Exercise directions
Leaving out the images, reproduce every line of the data that follows exactly.

Recorded data
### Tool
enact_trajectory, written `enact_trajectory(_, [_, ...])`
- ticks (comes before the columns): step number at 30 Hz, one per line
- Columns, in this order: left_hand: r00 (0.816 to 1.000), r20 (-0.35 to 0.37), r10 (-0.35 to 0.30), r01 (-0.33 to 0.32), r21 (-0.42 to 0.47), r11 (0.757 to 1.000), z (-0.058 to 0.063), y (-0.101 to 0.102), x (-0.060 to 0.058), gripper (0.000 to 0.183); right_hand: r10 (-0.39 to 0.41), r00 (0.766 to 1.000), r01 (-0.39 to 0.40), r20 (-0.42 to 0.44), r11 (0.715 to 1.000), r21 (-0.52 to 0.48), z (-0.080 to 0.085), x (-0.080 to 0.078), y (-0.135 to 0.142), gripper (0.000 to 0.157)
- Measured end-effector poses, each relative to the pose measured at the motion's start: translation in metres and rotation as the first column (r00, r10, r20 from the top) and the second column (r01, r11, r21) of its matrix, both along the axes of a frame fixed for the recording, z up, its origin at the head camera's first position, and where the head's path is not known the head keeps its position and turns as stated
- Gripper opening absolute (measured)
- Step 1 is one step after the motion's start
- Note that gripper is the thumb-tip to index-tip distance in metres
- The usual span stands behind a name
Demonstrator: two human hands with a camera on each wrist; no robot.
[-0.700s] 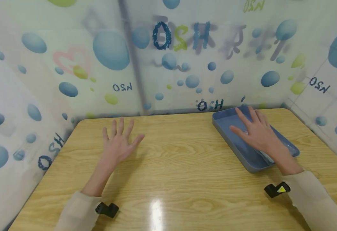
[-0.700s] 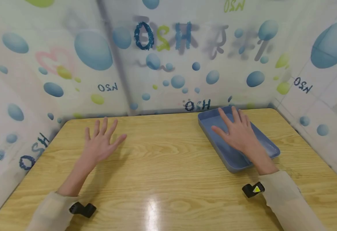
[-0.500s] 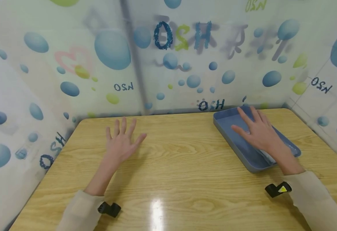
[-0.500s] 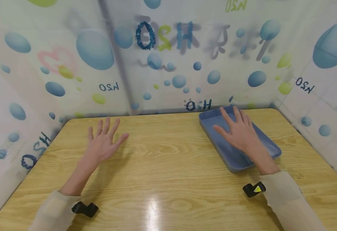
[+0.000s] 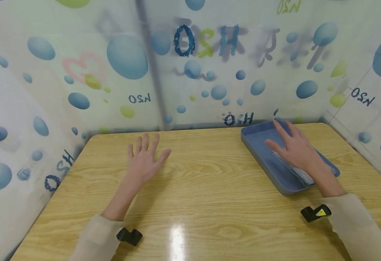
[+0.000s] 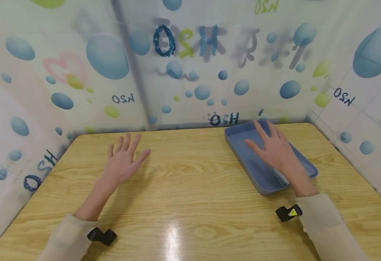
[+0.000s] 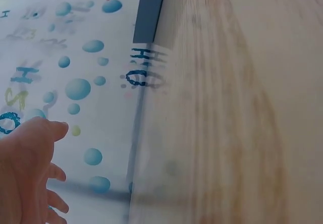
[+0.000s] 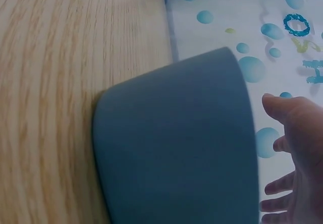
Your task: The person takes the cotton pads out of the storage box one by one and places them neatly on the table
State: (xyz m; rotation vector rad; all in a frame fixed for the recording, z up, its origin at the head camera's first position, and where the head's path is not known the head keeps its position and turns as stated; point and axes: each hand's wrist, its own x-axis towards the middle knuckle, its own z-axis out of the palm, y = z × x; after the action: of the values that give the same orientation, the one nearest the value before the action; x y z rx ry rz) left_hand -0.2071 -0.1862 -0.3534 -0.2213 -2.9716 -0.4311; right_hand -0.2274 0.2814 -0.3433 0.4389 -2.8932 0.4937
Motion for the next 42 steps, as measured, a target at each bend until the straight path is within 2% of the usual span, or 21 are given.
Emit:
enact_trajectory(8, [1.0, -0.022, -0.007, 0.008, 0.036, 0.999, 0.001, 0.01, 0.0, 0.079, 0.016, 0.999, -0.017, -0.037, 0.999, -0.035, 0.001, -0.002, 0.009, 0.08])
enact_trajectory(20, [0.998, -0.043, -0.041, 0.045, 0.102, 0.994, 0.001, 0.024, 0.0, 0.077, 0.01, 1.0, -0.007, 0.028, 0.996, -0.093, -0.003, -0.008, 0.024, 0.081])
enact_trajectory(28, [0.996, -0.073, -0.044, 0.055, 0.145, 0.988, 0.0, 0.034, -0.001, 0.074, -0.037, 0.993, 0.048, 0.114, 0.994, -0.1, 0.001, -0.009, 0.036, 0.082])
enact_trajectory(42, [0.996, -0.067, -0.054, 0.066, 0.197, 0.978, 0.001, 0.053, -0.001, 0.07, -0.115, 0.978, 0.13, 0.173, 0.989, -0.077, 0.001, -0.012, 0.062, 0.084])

Output below
### Tool
enact_trajectory, written `enact_trajectory(_, [_, ...])`
- ticks (comes before the columns): step number at 30 Hz, one per line
- Columns, in this order: left_hand: r00 (0.816 to 1.000), r20 (-0.35 to 0.37), r10 (-0.35 to 0.30), r01 (-0.33 to 0.32), r21 (-0.42 to 0.47), r11 (0.757 to 1.000), z (-0.058 to 0.063), y (-0.101 to 0.102), x (-0.060 to 0.058), gripper (0.000 to 0.183); right_hand: r10 (-0.39 to 0.41), r00 (0.766 to 1.000), r01 (-0.39 to 0.40), r20 (-0.42 to 0.44), r11 (0.715 to 1.000), r21 (-0.52 to 0.48), z (-0.080 to 0.085), x (-0.080 to 0.078), y (-0.135 to 0.142), gripper (0.000 to 0.157)
- Measured end-effector poses, each relative to the pose measured at the motion's start: translation in metres and rotation as the first column (r00, r10, r20 from the top) and the second column (r01, r11, r21) of its matrix, both along the axes of a frame fixed for the recording, z up, its origin at the head camera's first position, and where the head's path is not known the head keeps its position and turns as stated
- Gripper opening absolute (measured)
- Step 1 is one step after the motion's start
- Note that gripper is the thumb-tip to index-tip distance in metres
- The usual span stands behind a name
Demonstrator: two human hands with a camera on each wrist; no robot.
[-0.700s] 
[-0.700s] 
[-0.500s] 
[-0.500s] 
[+0.000s] 
[+0.000s] 
[+0.000s] 
[+0.000s] 
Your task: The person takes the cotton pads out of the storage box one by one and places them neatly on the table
State: (xyz m; rotation vector rad; all in a frame fixed for the recording, z up, its origin at the head camera's first position, and where the head's path is not known the head keeps its position and turns as stated; point and axes: each hand's wrist, its own x-axis towards the middle knuckle, its own z-axis out of the palm, y = z × x; after the action: of the values that give the same orientation, the one nearest the value before the action; x y z rx ry rz) left_hand -0.2071 -0.1862 -0.3534 -0.2213 -2.9716 -0.4311; right_hand -0.2274 0.2814 -0.3433 0.4389 -2.8932 0.4937
Motion for the next 42 steps, as measured, a target at each bend until the straight path is within 2% of the usual span, or 21 are given.
Emit:
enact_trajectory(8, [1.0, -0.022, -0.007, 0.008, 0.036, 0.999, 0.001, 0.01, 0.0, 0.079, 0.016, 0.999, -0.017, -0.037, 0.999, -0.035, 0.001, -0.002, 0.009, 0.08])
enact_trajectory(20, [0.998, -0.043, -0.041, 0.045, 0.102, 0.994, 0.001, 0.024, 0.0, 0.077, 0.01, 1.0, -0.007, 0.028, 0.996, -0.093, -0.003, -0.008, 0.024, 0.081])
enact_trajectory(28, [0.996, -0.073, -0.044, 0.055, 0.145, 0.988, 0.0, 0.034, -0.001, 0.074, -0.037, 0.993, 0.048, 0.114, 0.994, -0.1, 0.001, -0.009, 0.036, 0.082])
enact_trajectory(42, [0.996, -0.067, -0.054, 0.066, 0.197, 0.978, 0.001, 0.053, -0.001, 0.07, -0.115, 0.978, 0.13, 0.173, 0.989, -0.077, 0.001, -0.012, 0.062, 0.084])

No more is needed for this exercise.